В комнате наступило молчание. Затем голос, ставший чуть хриплым, спросил:: – У вас… у вас есть такой микроб, Эксон?

– К сожалению, еще нет. Но у меня есть человек, который сможет его вывести.

– Фу-у!.. Так какого же черта вы затеяли этот разговор! Да вы знаете, сколько приходит ко мне таких изобретателей, ученых-шарлатанов, которые предлагают и новые газы, и новые пушки, и зараженных мух, и клопов, и прочую ерунду. Вот не думал, что вас можно заинтересовать такими фантазиями.

– Но это действительно ученый. Он видный немецкий профессор, работал в Германии по заданию Гитлера.

– Скажите пожалуйста!

– Не иронизируйте. У меня есть документы. Фюрер даже рассчитывал с его помощью поправить свои дела.

– Так почему же он их не поправил?

– Русские заняли Берлин раньше, чем профессор успел закончить свою работу.

– Хм… И теперь он обратился к вам.

– Нет. О нем рассказал мне его помощник. – послал за профессором самолет. Вы можете поговорить с ним.

– Наконец, я понял вас, Эксон. Вы хотите, чтобы я вложил свои деньги в ваше микробное предприятие?

– Да.

– И не подумаю. – не верю в микробы. Вы скажете, у меня не хватает фантазии, – пусть так. Да, я верю только в видимые и осязаемые вещи: пушки, бомбы, самолеты… Но денег я могу вам дать. Даже с удовольствием. Только под залог вашего завода.

– Только так?

– Дело есть дело, Эксон.

– Согласен.

– Ну и прекрасно.

– А что если микроб у меня все-таки будет?

– Тогда, мой дорогой, я сам приду к вам и буду просить, чтобы приняли меня, хотя бы счетоводом, в ваше предприятие… Действуйте, Эксон!.. Но мой совет – производите все ваши работы с микробами где-нибудь подальше. Иначе разговоров будет не меньше, чем после взрыва хорошей бомбы. Боже вас упаси ввязывать правительство. Пусть пока что это будет ваше частное дело.

– Понимаю.

– Вот теперь мы можем допить шампанское. За ваш успех.

Хрустально-нежно прозвенели бокалы.

Профессор Морге

Легкий двухместный самолет мчался в сплошном серовато-белом месиве облаков.

Перед глазами профессора Морге покачивалась голова пилота в черном кожаном шлеме. Монотонно гудел мотор. Сквозь ватные затычки в ушах его шум доносился глухо, как вой ветра в трубе в осеннюю ночь.

Рукой, затянутой в перчатку, профессор протер боковое стекло кабины. Мимо самолета с космической скоростью неслась однообразная грязно-серая пелена. Профессор отвернулся и усталым движением втянул голову в плечи.

Куда он летит? Зачем?.. Мысли проносились беспорядочные, тоскливые и горькие, как хинин.

…В тот день, когда в осажденном Берлине все живое металось в панике, когда эсэсовцы, торопливо топоча сапогами, бегали по его дому и начиняли термитом лабораторию, а он сам безучастно сидел в своем кабинете, с ампулой цианистого калия в жилетном кармане, – в этот день за ним прилетел самолет.

Пилот передал письмо. В письме не было подписи. На самолете не было опознавательных знаков, – в воздухе его с одинаковой вероятностью могли расстрелять и немцы, и американцы, и русские. Однако это была ниточка спасения, и она вдруг вызвала у профессора Морге интерес к жизни.

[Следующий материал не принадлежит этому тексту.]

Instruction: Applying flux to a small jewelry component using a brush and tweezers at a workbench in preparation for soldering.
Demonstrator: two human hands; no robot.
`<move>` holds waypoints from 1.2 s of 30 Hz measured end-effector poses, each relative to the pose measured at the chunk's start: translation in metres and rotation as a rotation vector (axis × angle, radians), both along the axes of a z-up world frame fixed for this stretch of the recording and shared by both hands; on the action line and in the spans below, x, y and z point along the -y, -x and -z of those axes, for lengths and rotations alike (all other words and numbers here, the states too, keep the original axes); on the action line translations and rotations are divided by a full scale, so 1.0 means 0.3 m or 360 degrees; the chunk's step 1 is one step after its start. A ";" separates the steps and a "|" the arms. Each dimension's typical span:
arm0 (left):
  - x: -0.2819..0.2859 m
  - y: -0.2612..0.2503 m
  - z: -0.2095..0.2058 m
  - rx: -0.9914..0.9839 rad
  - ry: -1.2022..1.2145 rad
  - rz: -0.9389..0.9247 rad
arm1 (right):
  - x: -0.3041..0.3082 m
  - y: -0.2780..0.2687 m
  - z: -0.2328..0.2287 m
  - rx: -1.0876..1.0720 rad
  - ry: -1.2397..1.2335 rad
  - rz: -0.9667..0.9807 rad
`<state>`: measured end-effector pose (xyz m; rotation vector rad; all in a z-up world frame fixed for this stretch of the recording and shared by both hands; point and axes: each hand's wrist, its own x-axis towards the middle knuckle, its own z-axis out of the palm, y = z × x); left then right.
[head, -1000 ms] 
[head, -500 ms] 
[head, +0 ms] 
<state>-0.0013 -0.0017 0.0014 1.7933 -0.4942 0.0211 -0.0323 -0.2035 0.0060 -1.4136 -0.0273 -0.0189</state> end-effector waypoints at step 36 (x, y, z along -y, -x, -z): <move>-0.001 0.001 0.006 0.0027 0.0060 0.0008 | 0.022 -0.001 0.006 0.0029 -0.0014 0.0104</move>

Он сел в самолет. Но ампулу с цианистым калием не выбросил.

Его помощник доктор Шпиглер успел удрать еще до того, как русские подошли к Берлину. Профессор летел один. С собой он захватил только маленький чемоданчик из крокодиловой кожи.

Неподвижным, невидящим взглядом профессор смотрел прямо перед собой. Пытался думать. Пытался ответить себе… так что же успел сделать в жизни он, профессор Морге – один из лучших микробиологов мира.

И старой полузабытой кинолентой разматывались картины прошлого.

В юности он рос хилым, болезненным и некрасивым.

Душевные качества не компенсировали физических недостатков- он был высокомерен, злопамятен и самолюбив. Товарищи его не любили. Женщины не обращали на него внимания.

Он отвечал им тем же.

Отвращение к математике заставило его продолжать образование в медицинском институте. Там он и увлекся немецкими классиками реакционной философии Их рассуждения были близки его собственным. Их книги стали его настольными книгами. Его отношение к жизни определили цинизм Ницше и мрачная философия Шопенгауэра.